Data items
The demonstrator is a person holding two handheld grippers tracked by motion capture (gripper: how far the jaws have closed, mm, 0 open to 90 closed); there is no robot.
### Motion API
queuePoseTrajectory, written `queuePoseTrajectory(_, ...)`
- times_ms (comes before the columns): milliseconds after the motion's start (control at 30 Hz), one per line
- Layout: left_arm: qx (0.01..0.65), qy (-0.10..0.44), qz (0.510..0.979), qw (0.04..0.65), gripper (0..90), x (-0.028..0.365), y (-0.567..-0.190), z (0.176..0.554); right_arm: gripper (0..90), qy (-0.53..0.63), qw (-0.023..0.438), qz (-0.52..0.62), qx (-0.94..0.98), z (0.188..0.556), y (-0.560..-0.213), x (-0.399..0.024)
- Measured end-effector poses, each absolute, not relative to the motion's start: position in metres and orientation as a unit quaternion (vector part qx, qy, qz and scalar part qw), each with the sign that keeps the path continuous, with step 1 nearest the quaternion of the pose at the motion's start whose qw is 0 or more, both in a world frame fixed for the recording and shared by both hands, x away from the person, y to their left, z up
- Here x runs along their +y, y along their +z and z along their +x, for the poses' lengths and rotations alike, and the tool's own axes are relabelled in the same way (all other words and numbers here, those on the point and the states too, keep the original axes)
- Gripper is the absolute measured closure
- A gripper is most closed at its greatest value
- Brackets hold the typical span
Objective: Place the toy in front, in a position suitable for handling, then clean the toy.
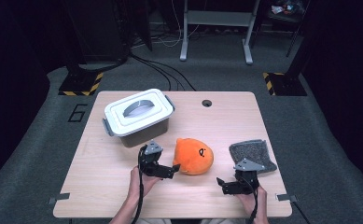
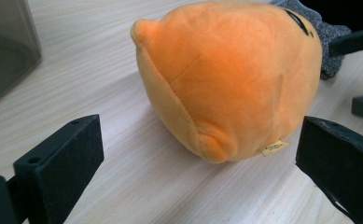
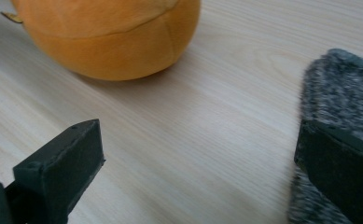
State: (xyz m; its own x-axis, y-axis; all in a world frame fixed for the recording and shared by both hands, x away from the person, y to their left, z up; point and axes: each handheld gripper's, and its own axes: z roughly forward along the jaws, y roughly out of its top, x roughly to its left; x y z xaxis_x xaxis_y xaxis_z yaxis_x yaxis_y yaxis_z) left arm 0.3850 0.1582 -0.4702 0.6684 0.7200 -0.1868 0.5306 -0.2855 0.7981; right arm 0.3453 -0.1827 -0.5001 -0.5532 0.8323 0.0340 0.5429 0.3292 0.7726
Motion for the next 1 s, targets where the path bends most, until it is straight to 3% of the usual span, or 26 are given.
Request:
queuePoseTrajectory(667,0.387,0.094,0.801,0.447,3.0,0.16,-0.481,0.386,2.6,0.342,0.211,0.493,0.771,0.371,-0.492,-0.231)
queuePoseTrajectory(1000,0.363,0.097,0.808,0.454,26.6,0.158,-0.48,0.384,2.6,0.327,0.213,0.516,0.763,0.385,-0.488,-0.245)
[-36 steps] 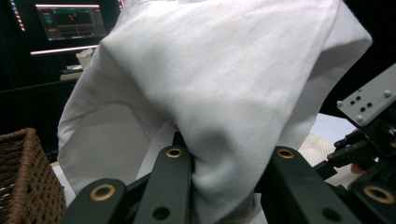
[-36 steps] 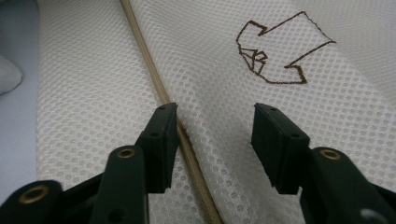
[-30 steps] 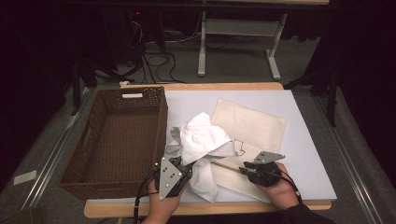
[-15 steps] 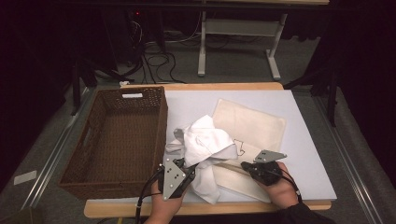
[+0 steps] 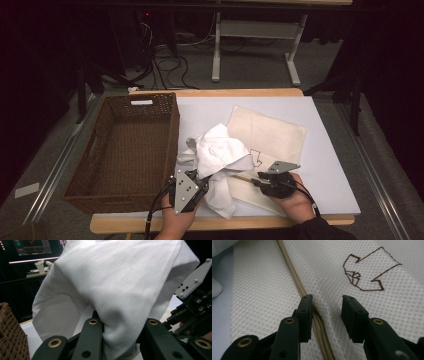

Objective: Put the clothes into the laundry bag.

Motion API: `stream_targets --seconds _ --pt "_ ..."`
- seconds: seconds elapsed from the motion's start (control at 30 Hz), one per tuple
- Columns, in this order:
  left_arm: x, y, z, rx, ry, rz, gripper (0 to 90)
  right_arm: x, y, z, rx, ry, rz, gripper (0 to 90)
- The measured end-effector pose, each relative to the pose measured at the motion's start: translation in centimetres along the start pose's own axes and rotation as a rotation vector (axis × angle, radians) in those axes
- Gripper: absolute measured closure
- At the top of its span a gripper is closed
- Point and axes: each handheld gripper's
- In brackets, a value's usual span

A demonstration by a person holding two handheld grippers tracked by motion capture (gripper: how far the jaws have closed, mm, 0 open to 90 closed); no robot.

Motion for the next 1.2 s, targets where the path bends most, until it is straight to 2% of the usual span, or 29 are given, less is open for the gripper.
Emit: stream_targets --seconds 0.1,0.17,0.27,0.3,0.6,0.83,0.9,0.97,1.03,1.1,1.2 --pt "-0.1 0.0 0.1 0.004 0.002 0.003 77.7 -0.1 0.0 0.0 -0.002 0.008 -0.029 79.2" --pt "-0.2 0.0 0.1 0.005 0.005 0.004 77.7 0.0 0.0 0.0 -0.001 -0.002 -0.030 84.9" --pt "-0.3 0.0 0.1 0.004 0.006 0.006 77.7 -0.2 -0.4 -0.1 -0.007 0.003 -0.034 87.9" --pt "-0.3 0.0 0.1 0.005 0.007 0.005 77.7 -0.1 -0.5 -0.2 -0.016 0.004 -0.023 87.9" --pt "-0.6 0.1 0.3 0.011 0.014 0.004 77.7 0.1 -2.4 -0.9 -0.114 -0.018 -0.025 88.2" --pt "-1.5 0.7 0.7 0.031 0.033 0.013 77.7 0.3 -4.0 -1.7 -0.190 -0.030 -0.024 88.3" --pt "-1.8 0.9 0.8 0.027 0.053 0.011 77.6 0.3 -4.6 -1.9 -0.214 -0.039 -0.021 88.3" --pt "-2.3 1.1 1.0 0.044 0.047 0.023 77.6 0.4 -5.1 -2.1 -0.242 -0.037 -0.022 88.4" --pt "-2.6 1.3 1.1 0.049 0.065 0.025 77.7 0.4 -5.6 -2.4 -0.264 -0.040 -0.021 88.4" --pt "-2.7 1.5 1.2 0.052 0.078 0.017 77.6 0.4 -6.0 -2.6 -0.284 -0.042 -0.020 88.5" --pt "-2.3 1.8 1.3 0.049 0.069 -0.005 77.7 0.4 -6.5 -2.9 -0.316 -0.051 -0.016 88.4"
Point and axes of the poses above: each handheld gripper's, and its own axes: y roughly forward along the jaws, z roughly out of its underside, x roughly to its left, and after that the axes turned 13 degrees about -z, right-handed
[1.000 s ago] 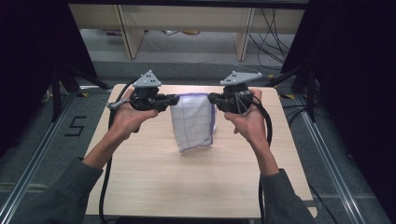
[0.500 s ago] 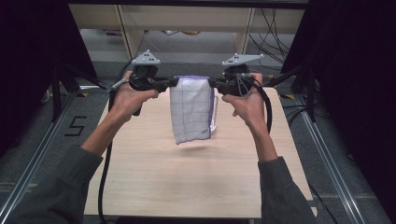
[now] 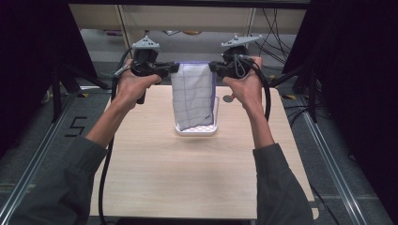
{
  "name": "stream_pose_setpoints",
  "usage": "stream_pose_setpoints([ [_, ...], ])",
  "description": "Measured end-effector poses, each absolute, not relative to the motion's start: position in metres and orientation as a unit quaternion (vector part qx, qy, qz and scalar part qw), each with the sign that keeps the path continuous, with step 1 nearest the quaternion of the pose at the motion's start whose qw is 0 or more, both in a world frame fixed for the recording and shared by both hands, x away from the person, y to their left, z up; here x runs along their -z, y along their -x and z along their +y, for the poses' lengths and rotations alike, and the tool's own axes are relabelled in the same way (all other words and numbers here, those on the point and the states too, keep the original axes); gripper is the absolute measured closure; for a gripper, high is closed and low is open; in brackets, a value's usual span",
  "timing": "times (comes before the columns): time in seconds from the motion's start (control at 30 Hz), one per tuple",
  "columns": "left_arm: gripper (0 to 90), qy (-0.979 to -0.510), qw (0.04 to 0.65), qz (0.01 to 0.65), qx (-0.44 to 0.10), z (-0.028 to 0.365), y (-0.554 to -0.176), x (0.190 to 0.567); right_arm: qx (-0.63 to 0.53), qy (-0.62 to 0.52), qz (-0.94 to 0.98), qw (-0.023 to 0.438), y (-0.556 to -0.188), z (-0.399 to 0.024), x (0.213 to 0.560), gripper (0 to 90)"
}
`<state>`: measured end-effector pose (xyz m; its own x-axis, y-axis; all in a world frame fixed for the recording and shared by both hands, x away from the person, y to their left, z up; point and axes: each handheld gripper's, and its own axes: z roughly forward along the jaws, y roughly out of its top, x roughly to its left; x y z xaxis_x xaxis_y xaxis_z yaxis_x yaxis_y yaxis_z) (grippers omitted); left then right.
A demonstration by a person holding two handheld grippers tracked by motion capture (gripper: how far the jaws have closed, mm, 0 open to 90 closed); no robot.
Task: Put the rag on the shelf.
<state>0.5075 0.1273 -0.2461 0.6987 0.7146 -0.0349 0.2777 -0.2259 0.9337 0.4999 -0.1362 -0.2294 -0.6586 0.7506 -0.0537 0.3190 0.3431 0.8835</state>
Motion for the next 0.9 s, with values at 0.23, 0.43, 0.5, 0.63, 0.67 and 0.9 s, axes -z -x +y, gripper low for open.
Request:
stream_pose_setpoints([
  [0.23, 84.3, -0.748, 0.523, 0.346, -0.218, 0.124, -0.527, 0.246, -0.457, -0.352, 0.783, 0.233, -0.521, -0.133, 0.227, 85.4],
  [0.43, 84.2, -0.736, 0.529, 0.365, -0.213, 0.118, -0.552, 0.259, -0.452, -0.374, 0.777, 0.228, -0.542, -0.135, 0.236, 84.9],
  [0.5, 84.2, -0.732, 0.53, 0.374, -0.209, 0.115, -0.562, 0.267, -0.45, -0.376, 0.778, 0.226, -0.55, -0.137, 0.24, 84.8],
  [0.63, 84.1, -0.725, 0.535, 0.386, -0.199, 0.112, -0.579, 0.28, -0.443, -0.386, 0.776, 0.228, -0.571, -0.139, 0.254, 84.8],
  [0.67, 84.1, -0.725, 0.535, 0.386, -0.199, 0.112, -0.579, 0.28, -0.443, -0.386, 0.776, 0.228, -0.571, -0.139, 0.254, 84.8],
  [0.9, 83.6, -0.732, 0.519, 0.395, -0.198, 0.11, -0.6, 0.303, -0.418, -0.413, 0.779, 0.22, -0.593, -0.135, 0.276, 84.2],
])
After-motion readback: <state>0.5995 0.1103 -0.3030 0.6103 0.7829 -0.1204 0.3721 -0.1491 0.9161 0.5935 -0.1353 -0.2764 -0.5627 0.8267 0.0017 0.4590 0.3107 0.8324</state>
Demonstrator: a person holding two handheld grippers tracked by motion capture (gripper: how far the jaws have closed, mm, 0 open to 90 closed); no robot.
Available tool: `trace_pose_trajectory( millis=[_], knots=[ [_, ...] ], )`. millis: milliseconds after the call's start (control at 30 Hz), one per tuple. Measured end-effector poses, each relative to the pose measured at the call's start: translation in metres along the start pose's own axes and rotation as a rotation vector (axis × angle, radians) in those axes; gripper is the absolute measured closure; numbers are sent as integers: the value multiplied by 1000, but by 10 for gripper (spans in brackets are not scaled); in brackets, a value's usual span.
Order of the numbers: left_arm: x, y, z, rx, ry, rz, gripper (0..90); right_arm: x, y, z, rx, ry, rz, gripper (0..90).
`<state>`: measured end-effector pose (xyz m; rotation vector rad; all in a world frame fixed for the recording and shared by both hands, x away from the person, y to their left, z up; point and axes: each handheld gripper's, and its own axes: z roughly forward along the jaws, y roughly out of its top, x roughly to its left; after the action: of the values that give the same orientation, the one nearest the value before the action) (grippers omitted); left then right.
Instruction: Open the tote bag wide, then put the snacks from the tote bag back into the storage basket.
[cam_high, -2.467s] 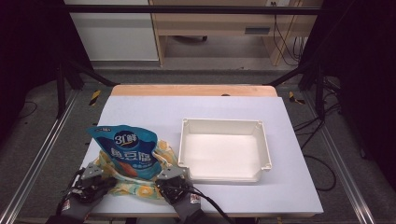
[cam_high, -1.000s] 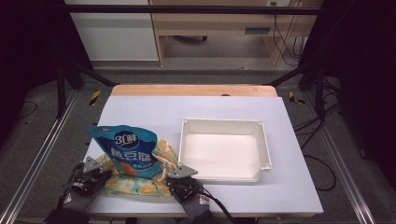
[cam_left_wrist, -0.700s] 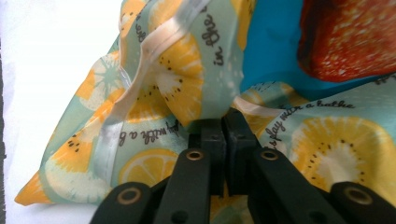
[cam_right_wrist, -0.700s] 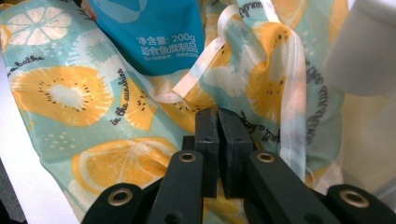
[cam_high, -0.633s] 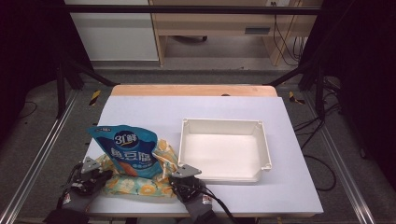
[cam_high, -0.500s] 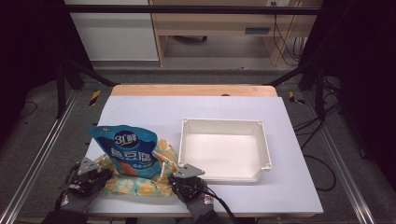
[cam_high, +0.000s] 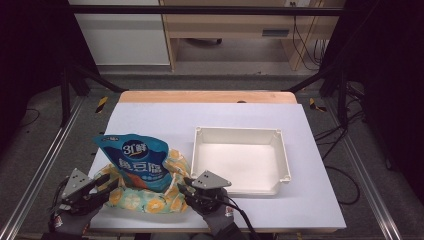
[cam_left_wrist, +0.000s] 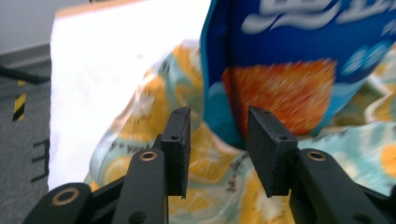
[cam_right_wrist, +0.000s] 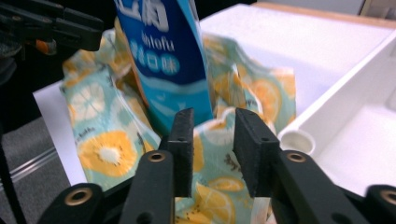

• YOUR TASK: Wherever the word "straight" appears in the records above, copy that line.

• YOUR RESPONSE:
Motion for the next 1 s, targets where the path bends most, until it is straight to 3% of the usual span, or 26 are given.
Motion for the next 1.2 s, targets where the path bends most, until it is straight to 2% of the usual span, or 29 are given, less is open for the gripper.

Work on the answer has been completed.